I looked around hoping to find my phone so I could show him, I had transferred those images from Arnav's phone to mine hoping to bring them up when Shrey was back.

"Do you by any chance have an idea where my phone is?" I asked him.

He nodded as he pulled it out of his pocket and handed it to me and I wondered how he even had it.

"Arnav gave it to me." he said reading my thoughts, I nodded as I unlocked it and showed him the pictures, he stared at them for a moment in shock and then suddenly a smile curved up on his face as he looked at me.

"What am I going to do about you Khushi?" He said as he cupped my face and then suddenly pulled out his phone, he played a video and handed me the phone to watch it.

"I think those pictures were taken when we were shooting for this video, actually Aria met a friend of hers who usually did covers for songs and uploaded them online so he wanted a video and he begged us to act this for him but I swear we dint kiss, you can see that in the video too."

I watched the video he had played and it was actually true, it was a song cover and they dint kiss, after watching it, I handed him back his phone and sat silently staring at him, he had given me all the explanation I needed and everything he said was so genuine I had to believe it was true.

"I would never cheat on your Khushi, come on babe, you also know that." He said as he looked at me sincerely, the way he looked at me was enough for me to believe him.

"I did know Shrey, but then at times you can't know how the human mind works, I am so sorry, I just believed what I saw and I was scared that I was going to lose you and I dint want to lose you, what would I have done without you in my life?" I said as I hugged him tightly feeling guilty for doubting on him, but it wasn't my fault either, everything was in such a way that I had to doubt things.

"It's okay you don't have to be sorry, maybe if I was at your place I would have thought the same, anyway at least the misunderstanding is cleared." He smiled.

"I'm glad it's clear." I smiled back.

"And now don't worry, We'll get you shifted from here and Aria is landing back here tomorrow with everything we need for your treatment so we'll start your treatment soon and I promise you'll be fine okay?" He smiled.

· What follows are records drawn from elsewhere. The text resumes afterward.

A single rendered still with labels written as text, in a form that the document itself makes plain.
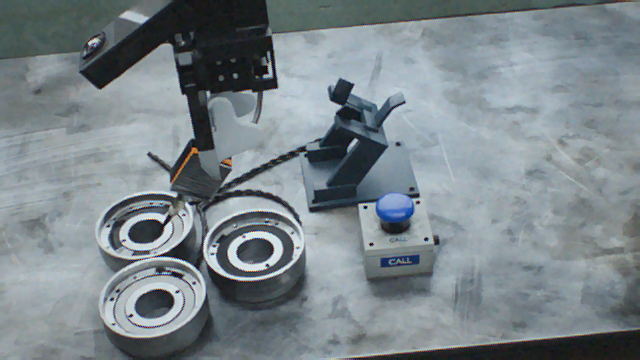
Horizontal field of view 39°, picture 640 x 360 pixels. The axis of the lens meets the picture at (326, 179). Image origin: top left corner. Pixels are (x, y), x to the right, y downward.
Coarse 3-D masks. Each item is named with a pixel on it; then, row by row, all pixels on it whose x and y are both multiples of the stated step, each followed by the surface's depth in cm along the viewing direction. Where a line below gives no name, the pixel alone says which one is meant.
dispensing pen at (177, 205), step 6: (192, 138) 83; (186, 144) 84; (192, 144) 83; (186, 150) 83; (180, 156) 84; (186, 156) 83; (180, 162) 84; (174, 168) 85; (174, 174) 84; (180, 198) 86; (186, 198) 86; (174, 204) 87; (180, 204) 87; (168, 210) 88; (174, 210) 87; (180, 210) 87; (168, 216) 88; (174, 216) 88; (162, 228) 89; (156, 234) 90
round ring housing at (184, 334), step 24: (144, 264) 93; (168, 264) 93; (120, 288) 91; (144, 288) 91; (168, 288) 91; (192, 288) 91; (144, 312) 92; (192, 312) 88; (120, 336) 86; (144, 336) 85; (168, 336) 85; (192, 336) 88
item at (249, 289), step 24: (240, 216) 97; (264, 216) 98; (288, 216) 96; (216, 240) 96; (240, 240) 96; (264, 240) 96; (216, 264) 93; (240, 264) 93; (264, 264) 93; (288, 264) 91; (240, 288) 90; (264, 288) 90; (288, 288) 93
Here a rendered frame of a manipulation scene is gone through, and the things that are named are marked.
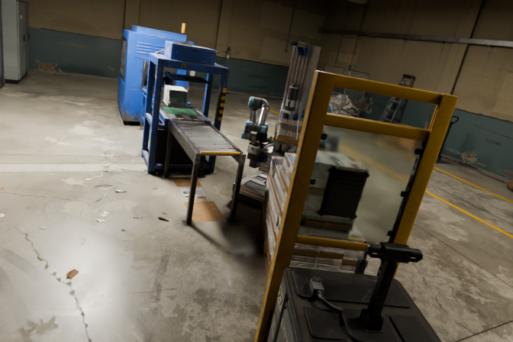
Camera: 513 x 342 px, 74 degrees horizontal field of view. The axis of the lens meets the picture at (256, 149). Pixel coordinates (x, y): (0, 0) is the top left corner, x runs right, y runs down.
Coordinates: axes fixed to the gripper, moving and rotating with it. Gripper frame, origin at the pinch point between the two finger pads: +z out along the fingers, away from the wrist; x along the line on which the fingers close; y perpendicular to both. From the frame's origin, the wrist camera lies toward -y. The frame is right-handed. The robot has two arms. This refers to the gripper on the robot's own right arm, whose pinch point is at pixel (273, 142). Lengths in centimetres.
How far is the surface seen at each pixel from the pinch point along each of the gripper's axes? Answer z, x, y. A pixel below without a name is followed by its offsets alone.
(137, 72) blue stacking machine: -230, 286, 120
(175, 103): -133, 171, 54
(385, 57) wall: 404, 640, 386
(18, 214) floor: -233, -7, -107
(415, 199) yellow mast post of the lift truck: 58, -175, -38
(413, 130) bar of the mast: 45, -188, -3
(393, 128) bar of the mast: 34, -188, -3
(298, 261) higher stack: 11, -119, -92
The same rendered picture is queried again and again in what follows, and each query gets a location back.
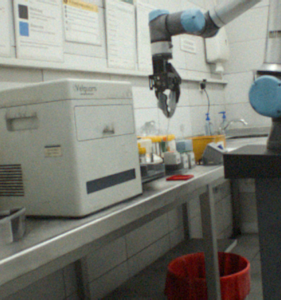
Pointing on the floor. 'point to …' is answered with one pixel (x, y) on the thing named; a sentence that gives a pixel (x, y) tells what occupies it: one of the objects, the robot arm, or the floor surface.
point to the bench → (3, 252)
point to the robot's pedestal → (274, 236)
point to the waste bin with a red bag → (191, 280)
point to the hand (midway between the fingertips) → (170, 114)
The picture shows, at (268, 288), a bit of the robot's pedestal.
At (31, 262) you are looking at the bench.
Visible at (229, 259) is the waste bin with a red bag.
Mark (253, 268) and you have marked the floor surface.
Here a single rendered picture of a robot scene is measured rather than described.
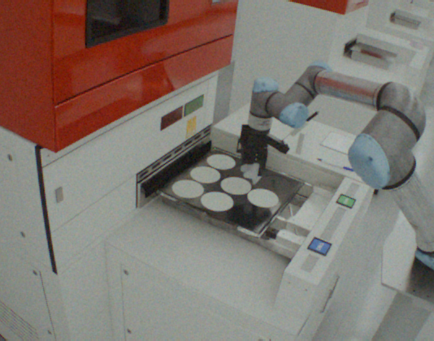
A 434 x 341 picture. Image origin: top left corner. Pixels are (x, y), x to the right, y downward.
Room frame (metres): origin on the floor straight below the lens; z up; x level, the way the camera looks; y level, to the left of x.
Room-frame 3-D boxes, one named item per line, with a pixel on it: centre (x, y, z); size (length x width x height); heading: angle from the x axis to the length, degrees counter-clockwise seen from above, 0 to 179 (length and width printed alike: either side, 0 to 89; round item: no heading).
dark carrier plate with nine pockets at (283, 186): (1.27, -0.06, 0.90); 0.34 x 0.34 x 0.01; 64
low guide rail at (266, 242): (1.13, -0.06, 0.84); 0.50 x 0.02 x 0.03; 64
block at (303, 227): (1.10, -0.27, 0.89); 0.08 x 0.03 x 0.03; 64
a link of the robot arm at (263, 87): (1.28, -0.11, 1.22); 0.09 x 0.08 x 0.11; 40
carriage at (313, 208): (1.17, -0.31, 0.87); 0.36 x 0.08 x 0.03; 154
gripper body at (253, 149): (1.28, -0.10, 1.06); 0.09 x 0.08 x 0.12; 106

"Okay." I nodded as I pulled him into a hug once again, maybe he dint mind me doubting on him because he was behaving no normally or maybe he did and just dint show it because I was ill, but whatever the case, I couldn't stop feeling guilty about doubting him, yes I know it was just a misunderstanding and maybe it wasn't his nor my fault but no matter how much I tried, the thought just came up.

He was out there doing everything for me and all I did was to doubt his love for me, how could I even do that?I had known him for so long, I had loved him, trusted him and even got married to him, I should have known that he would never do that to me.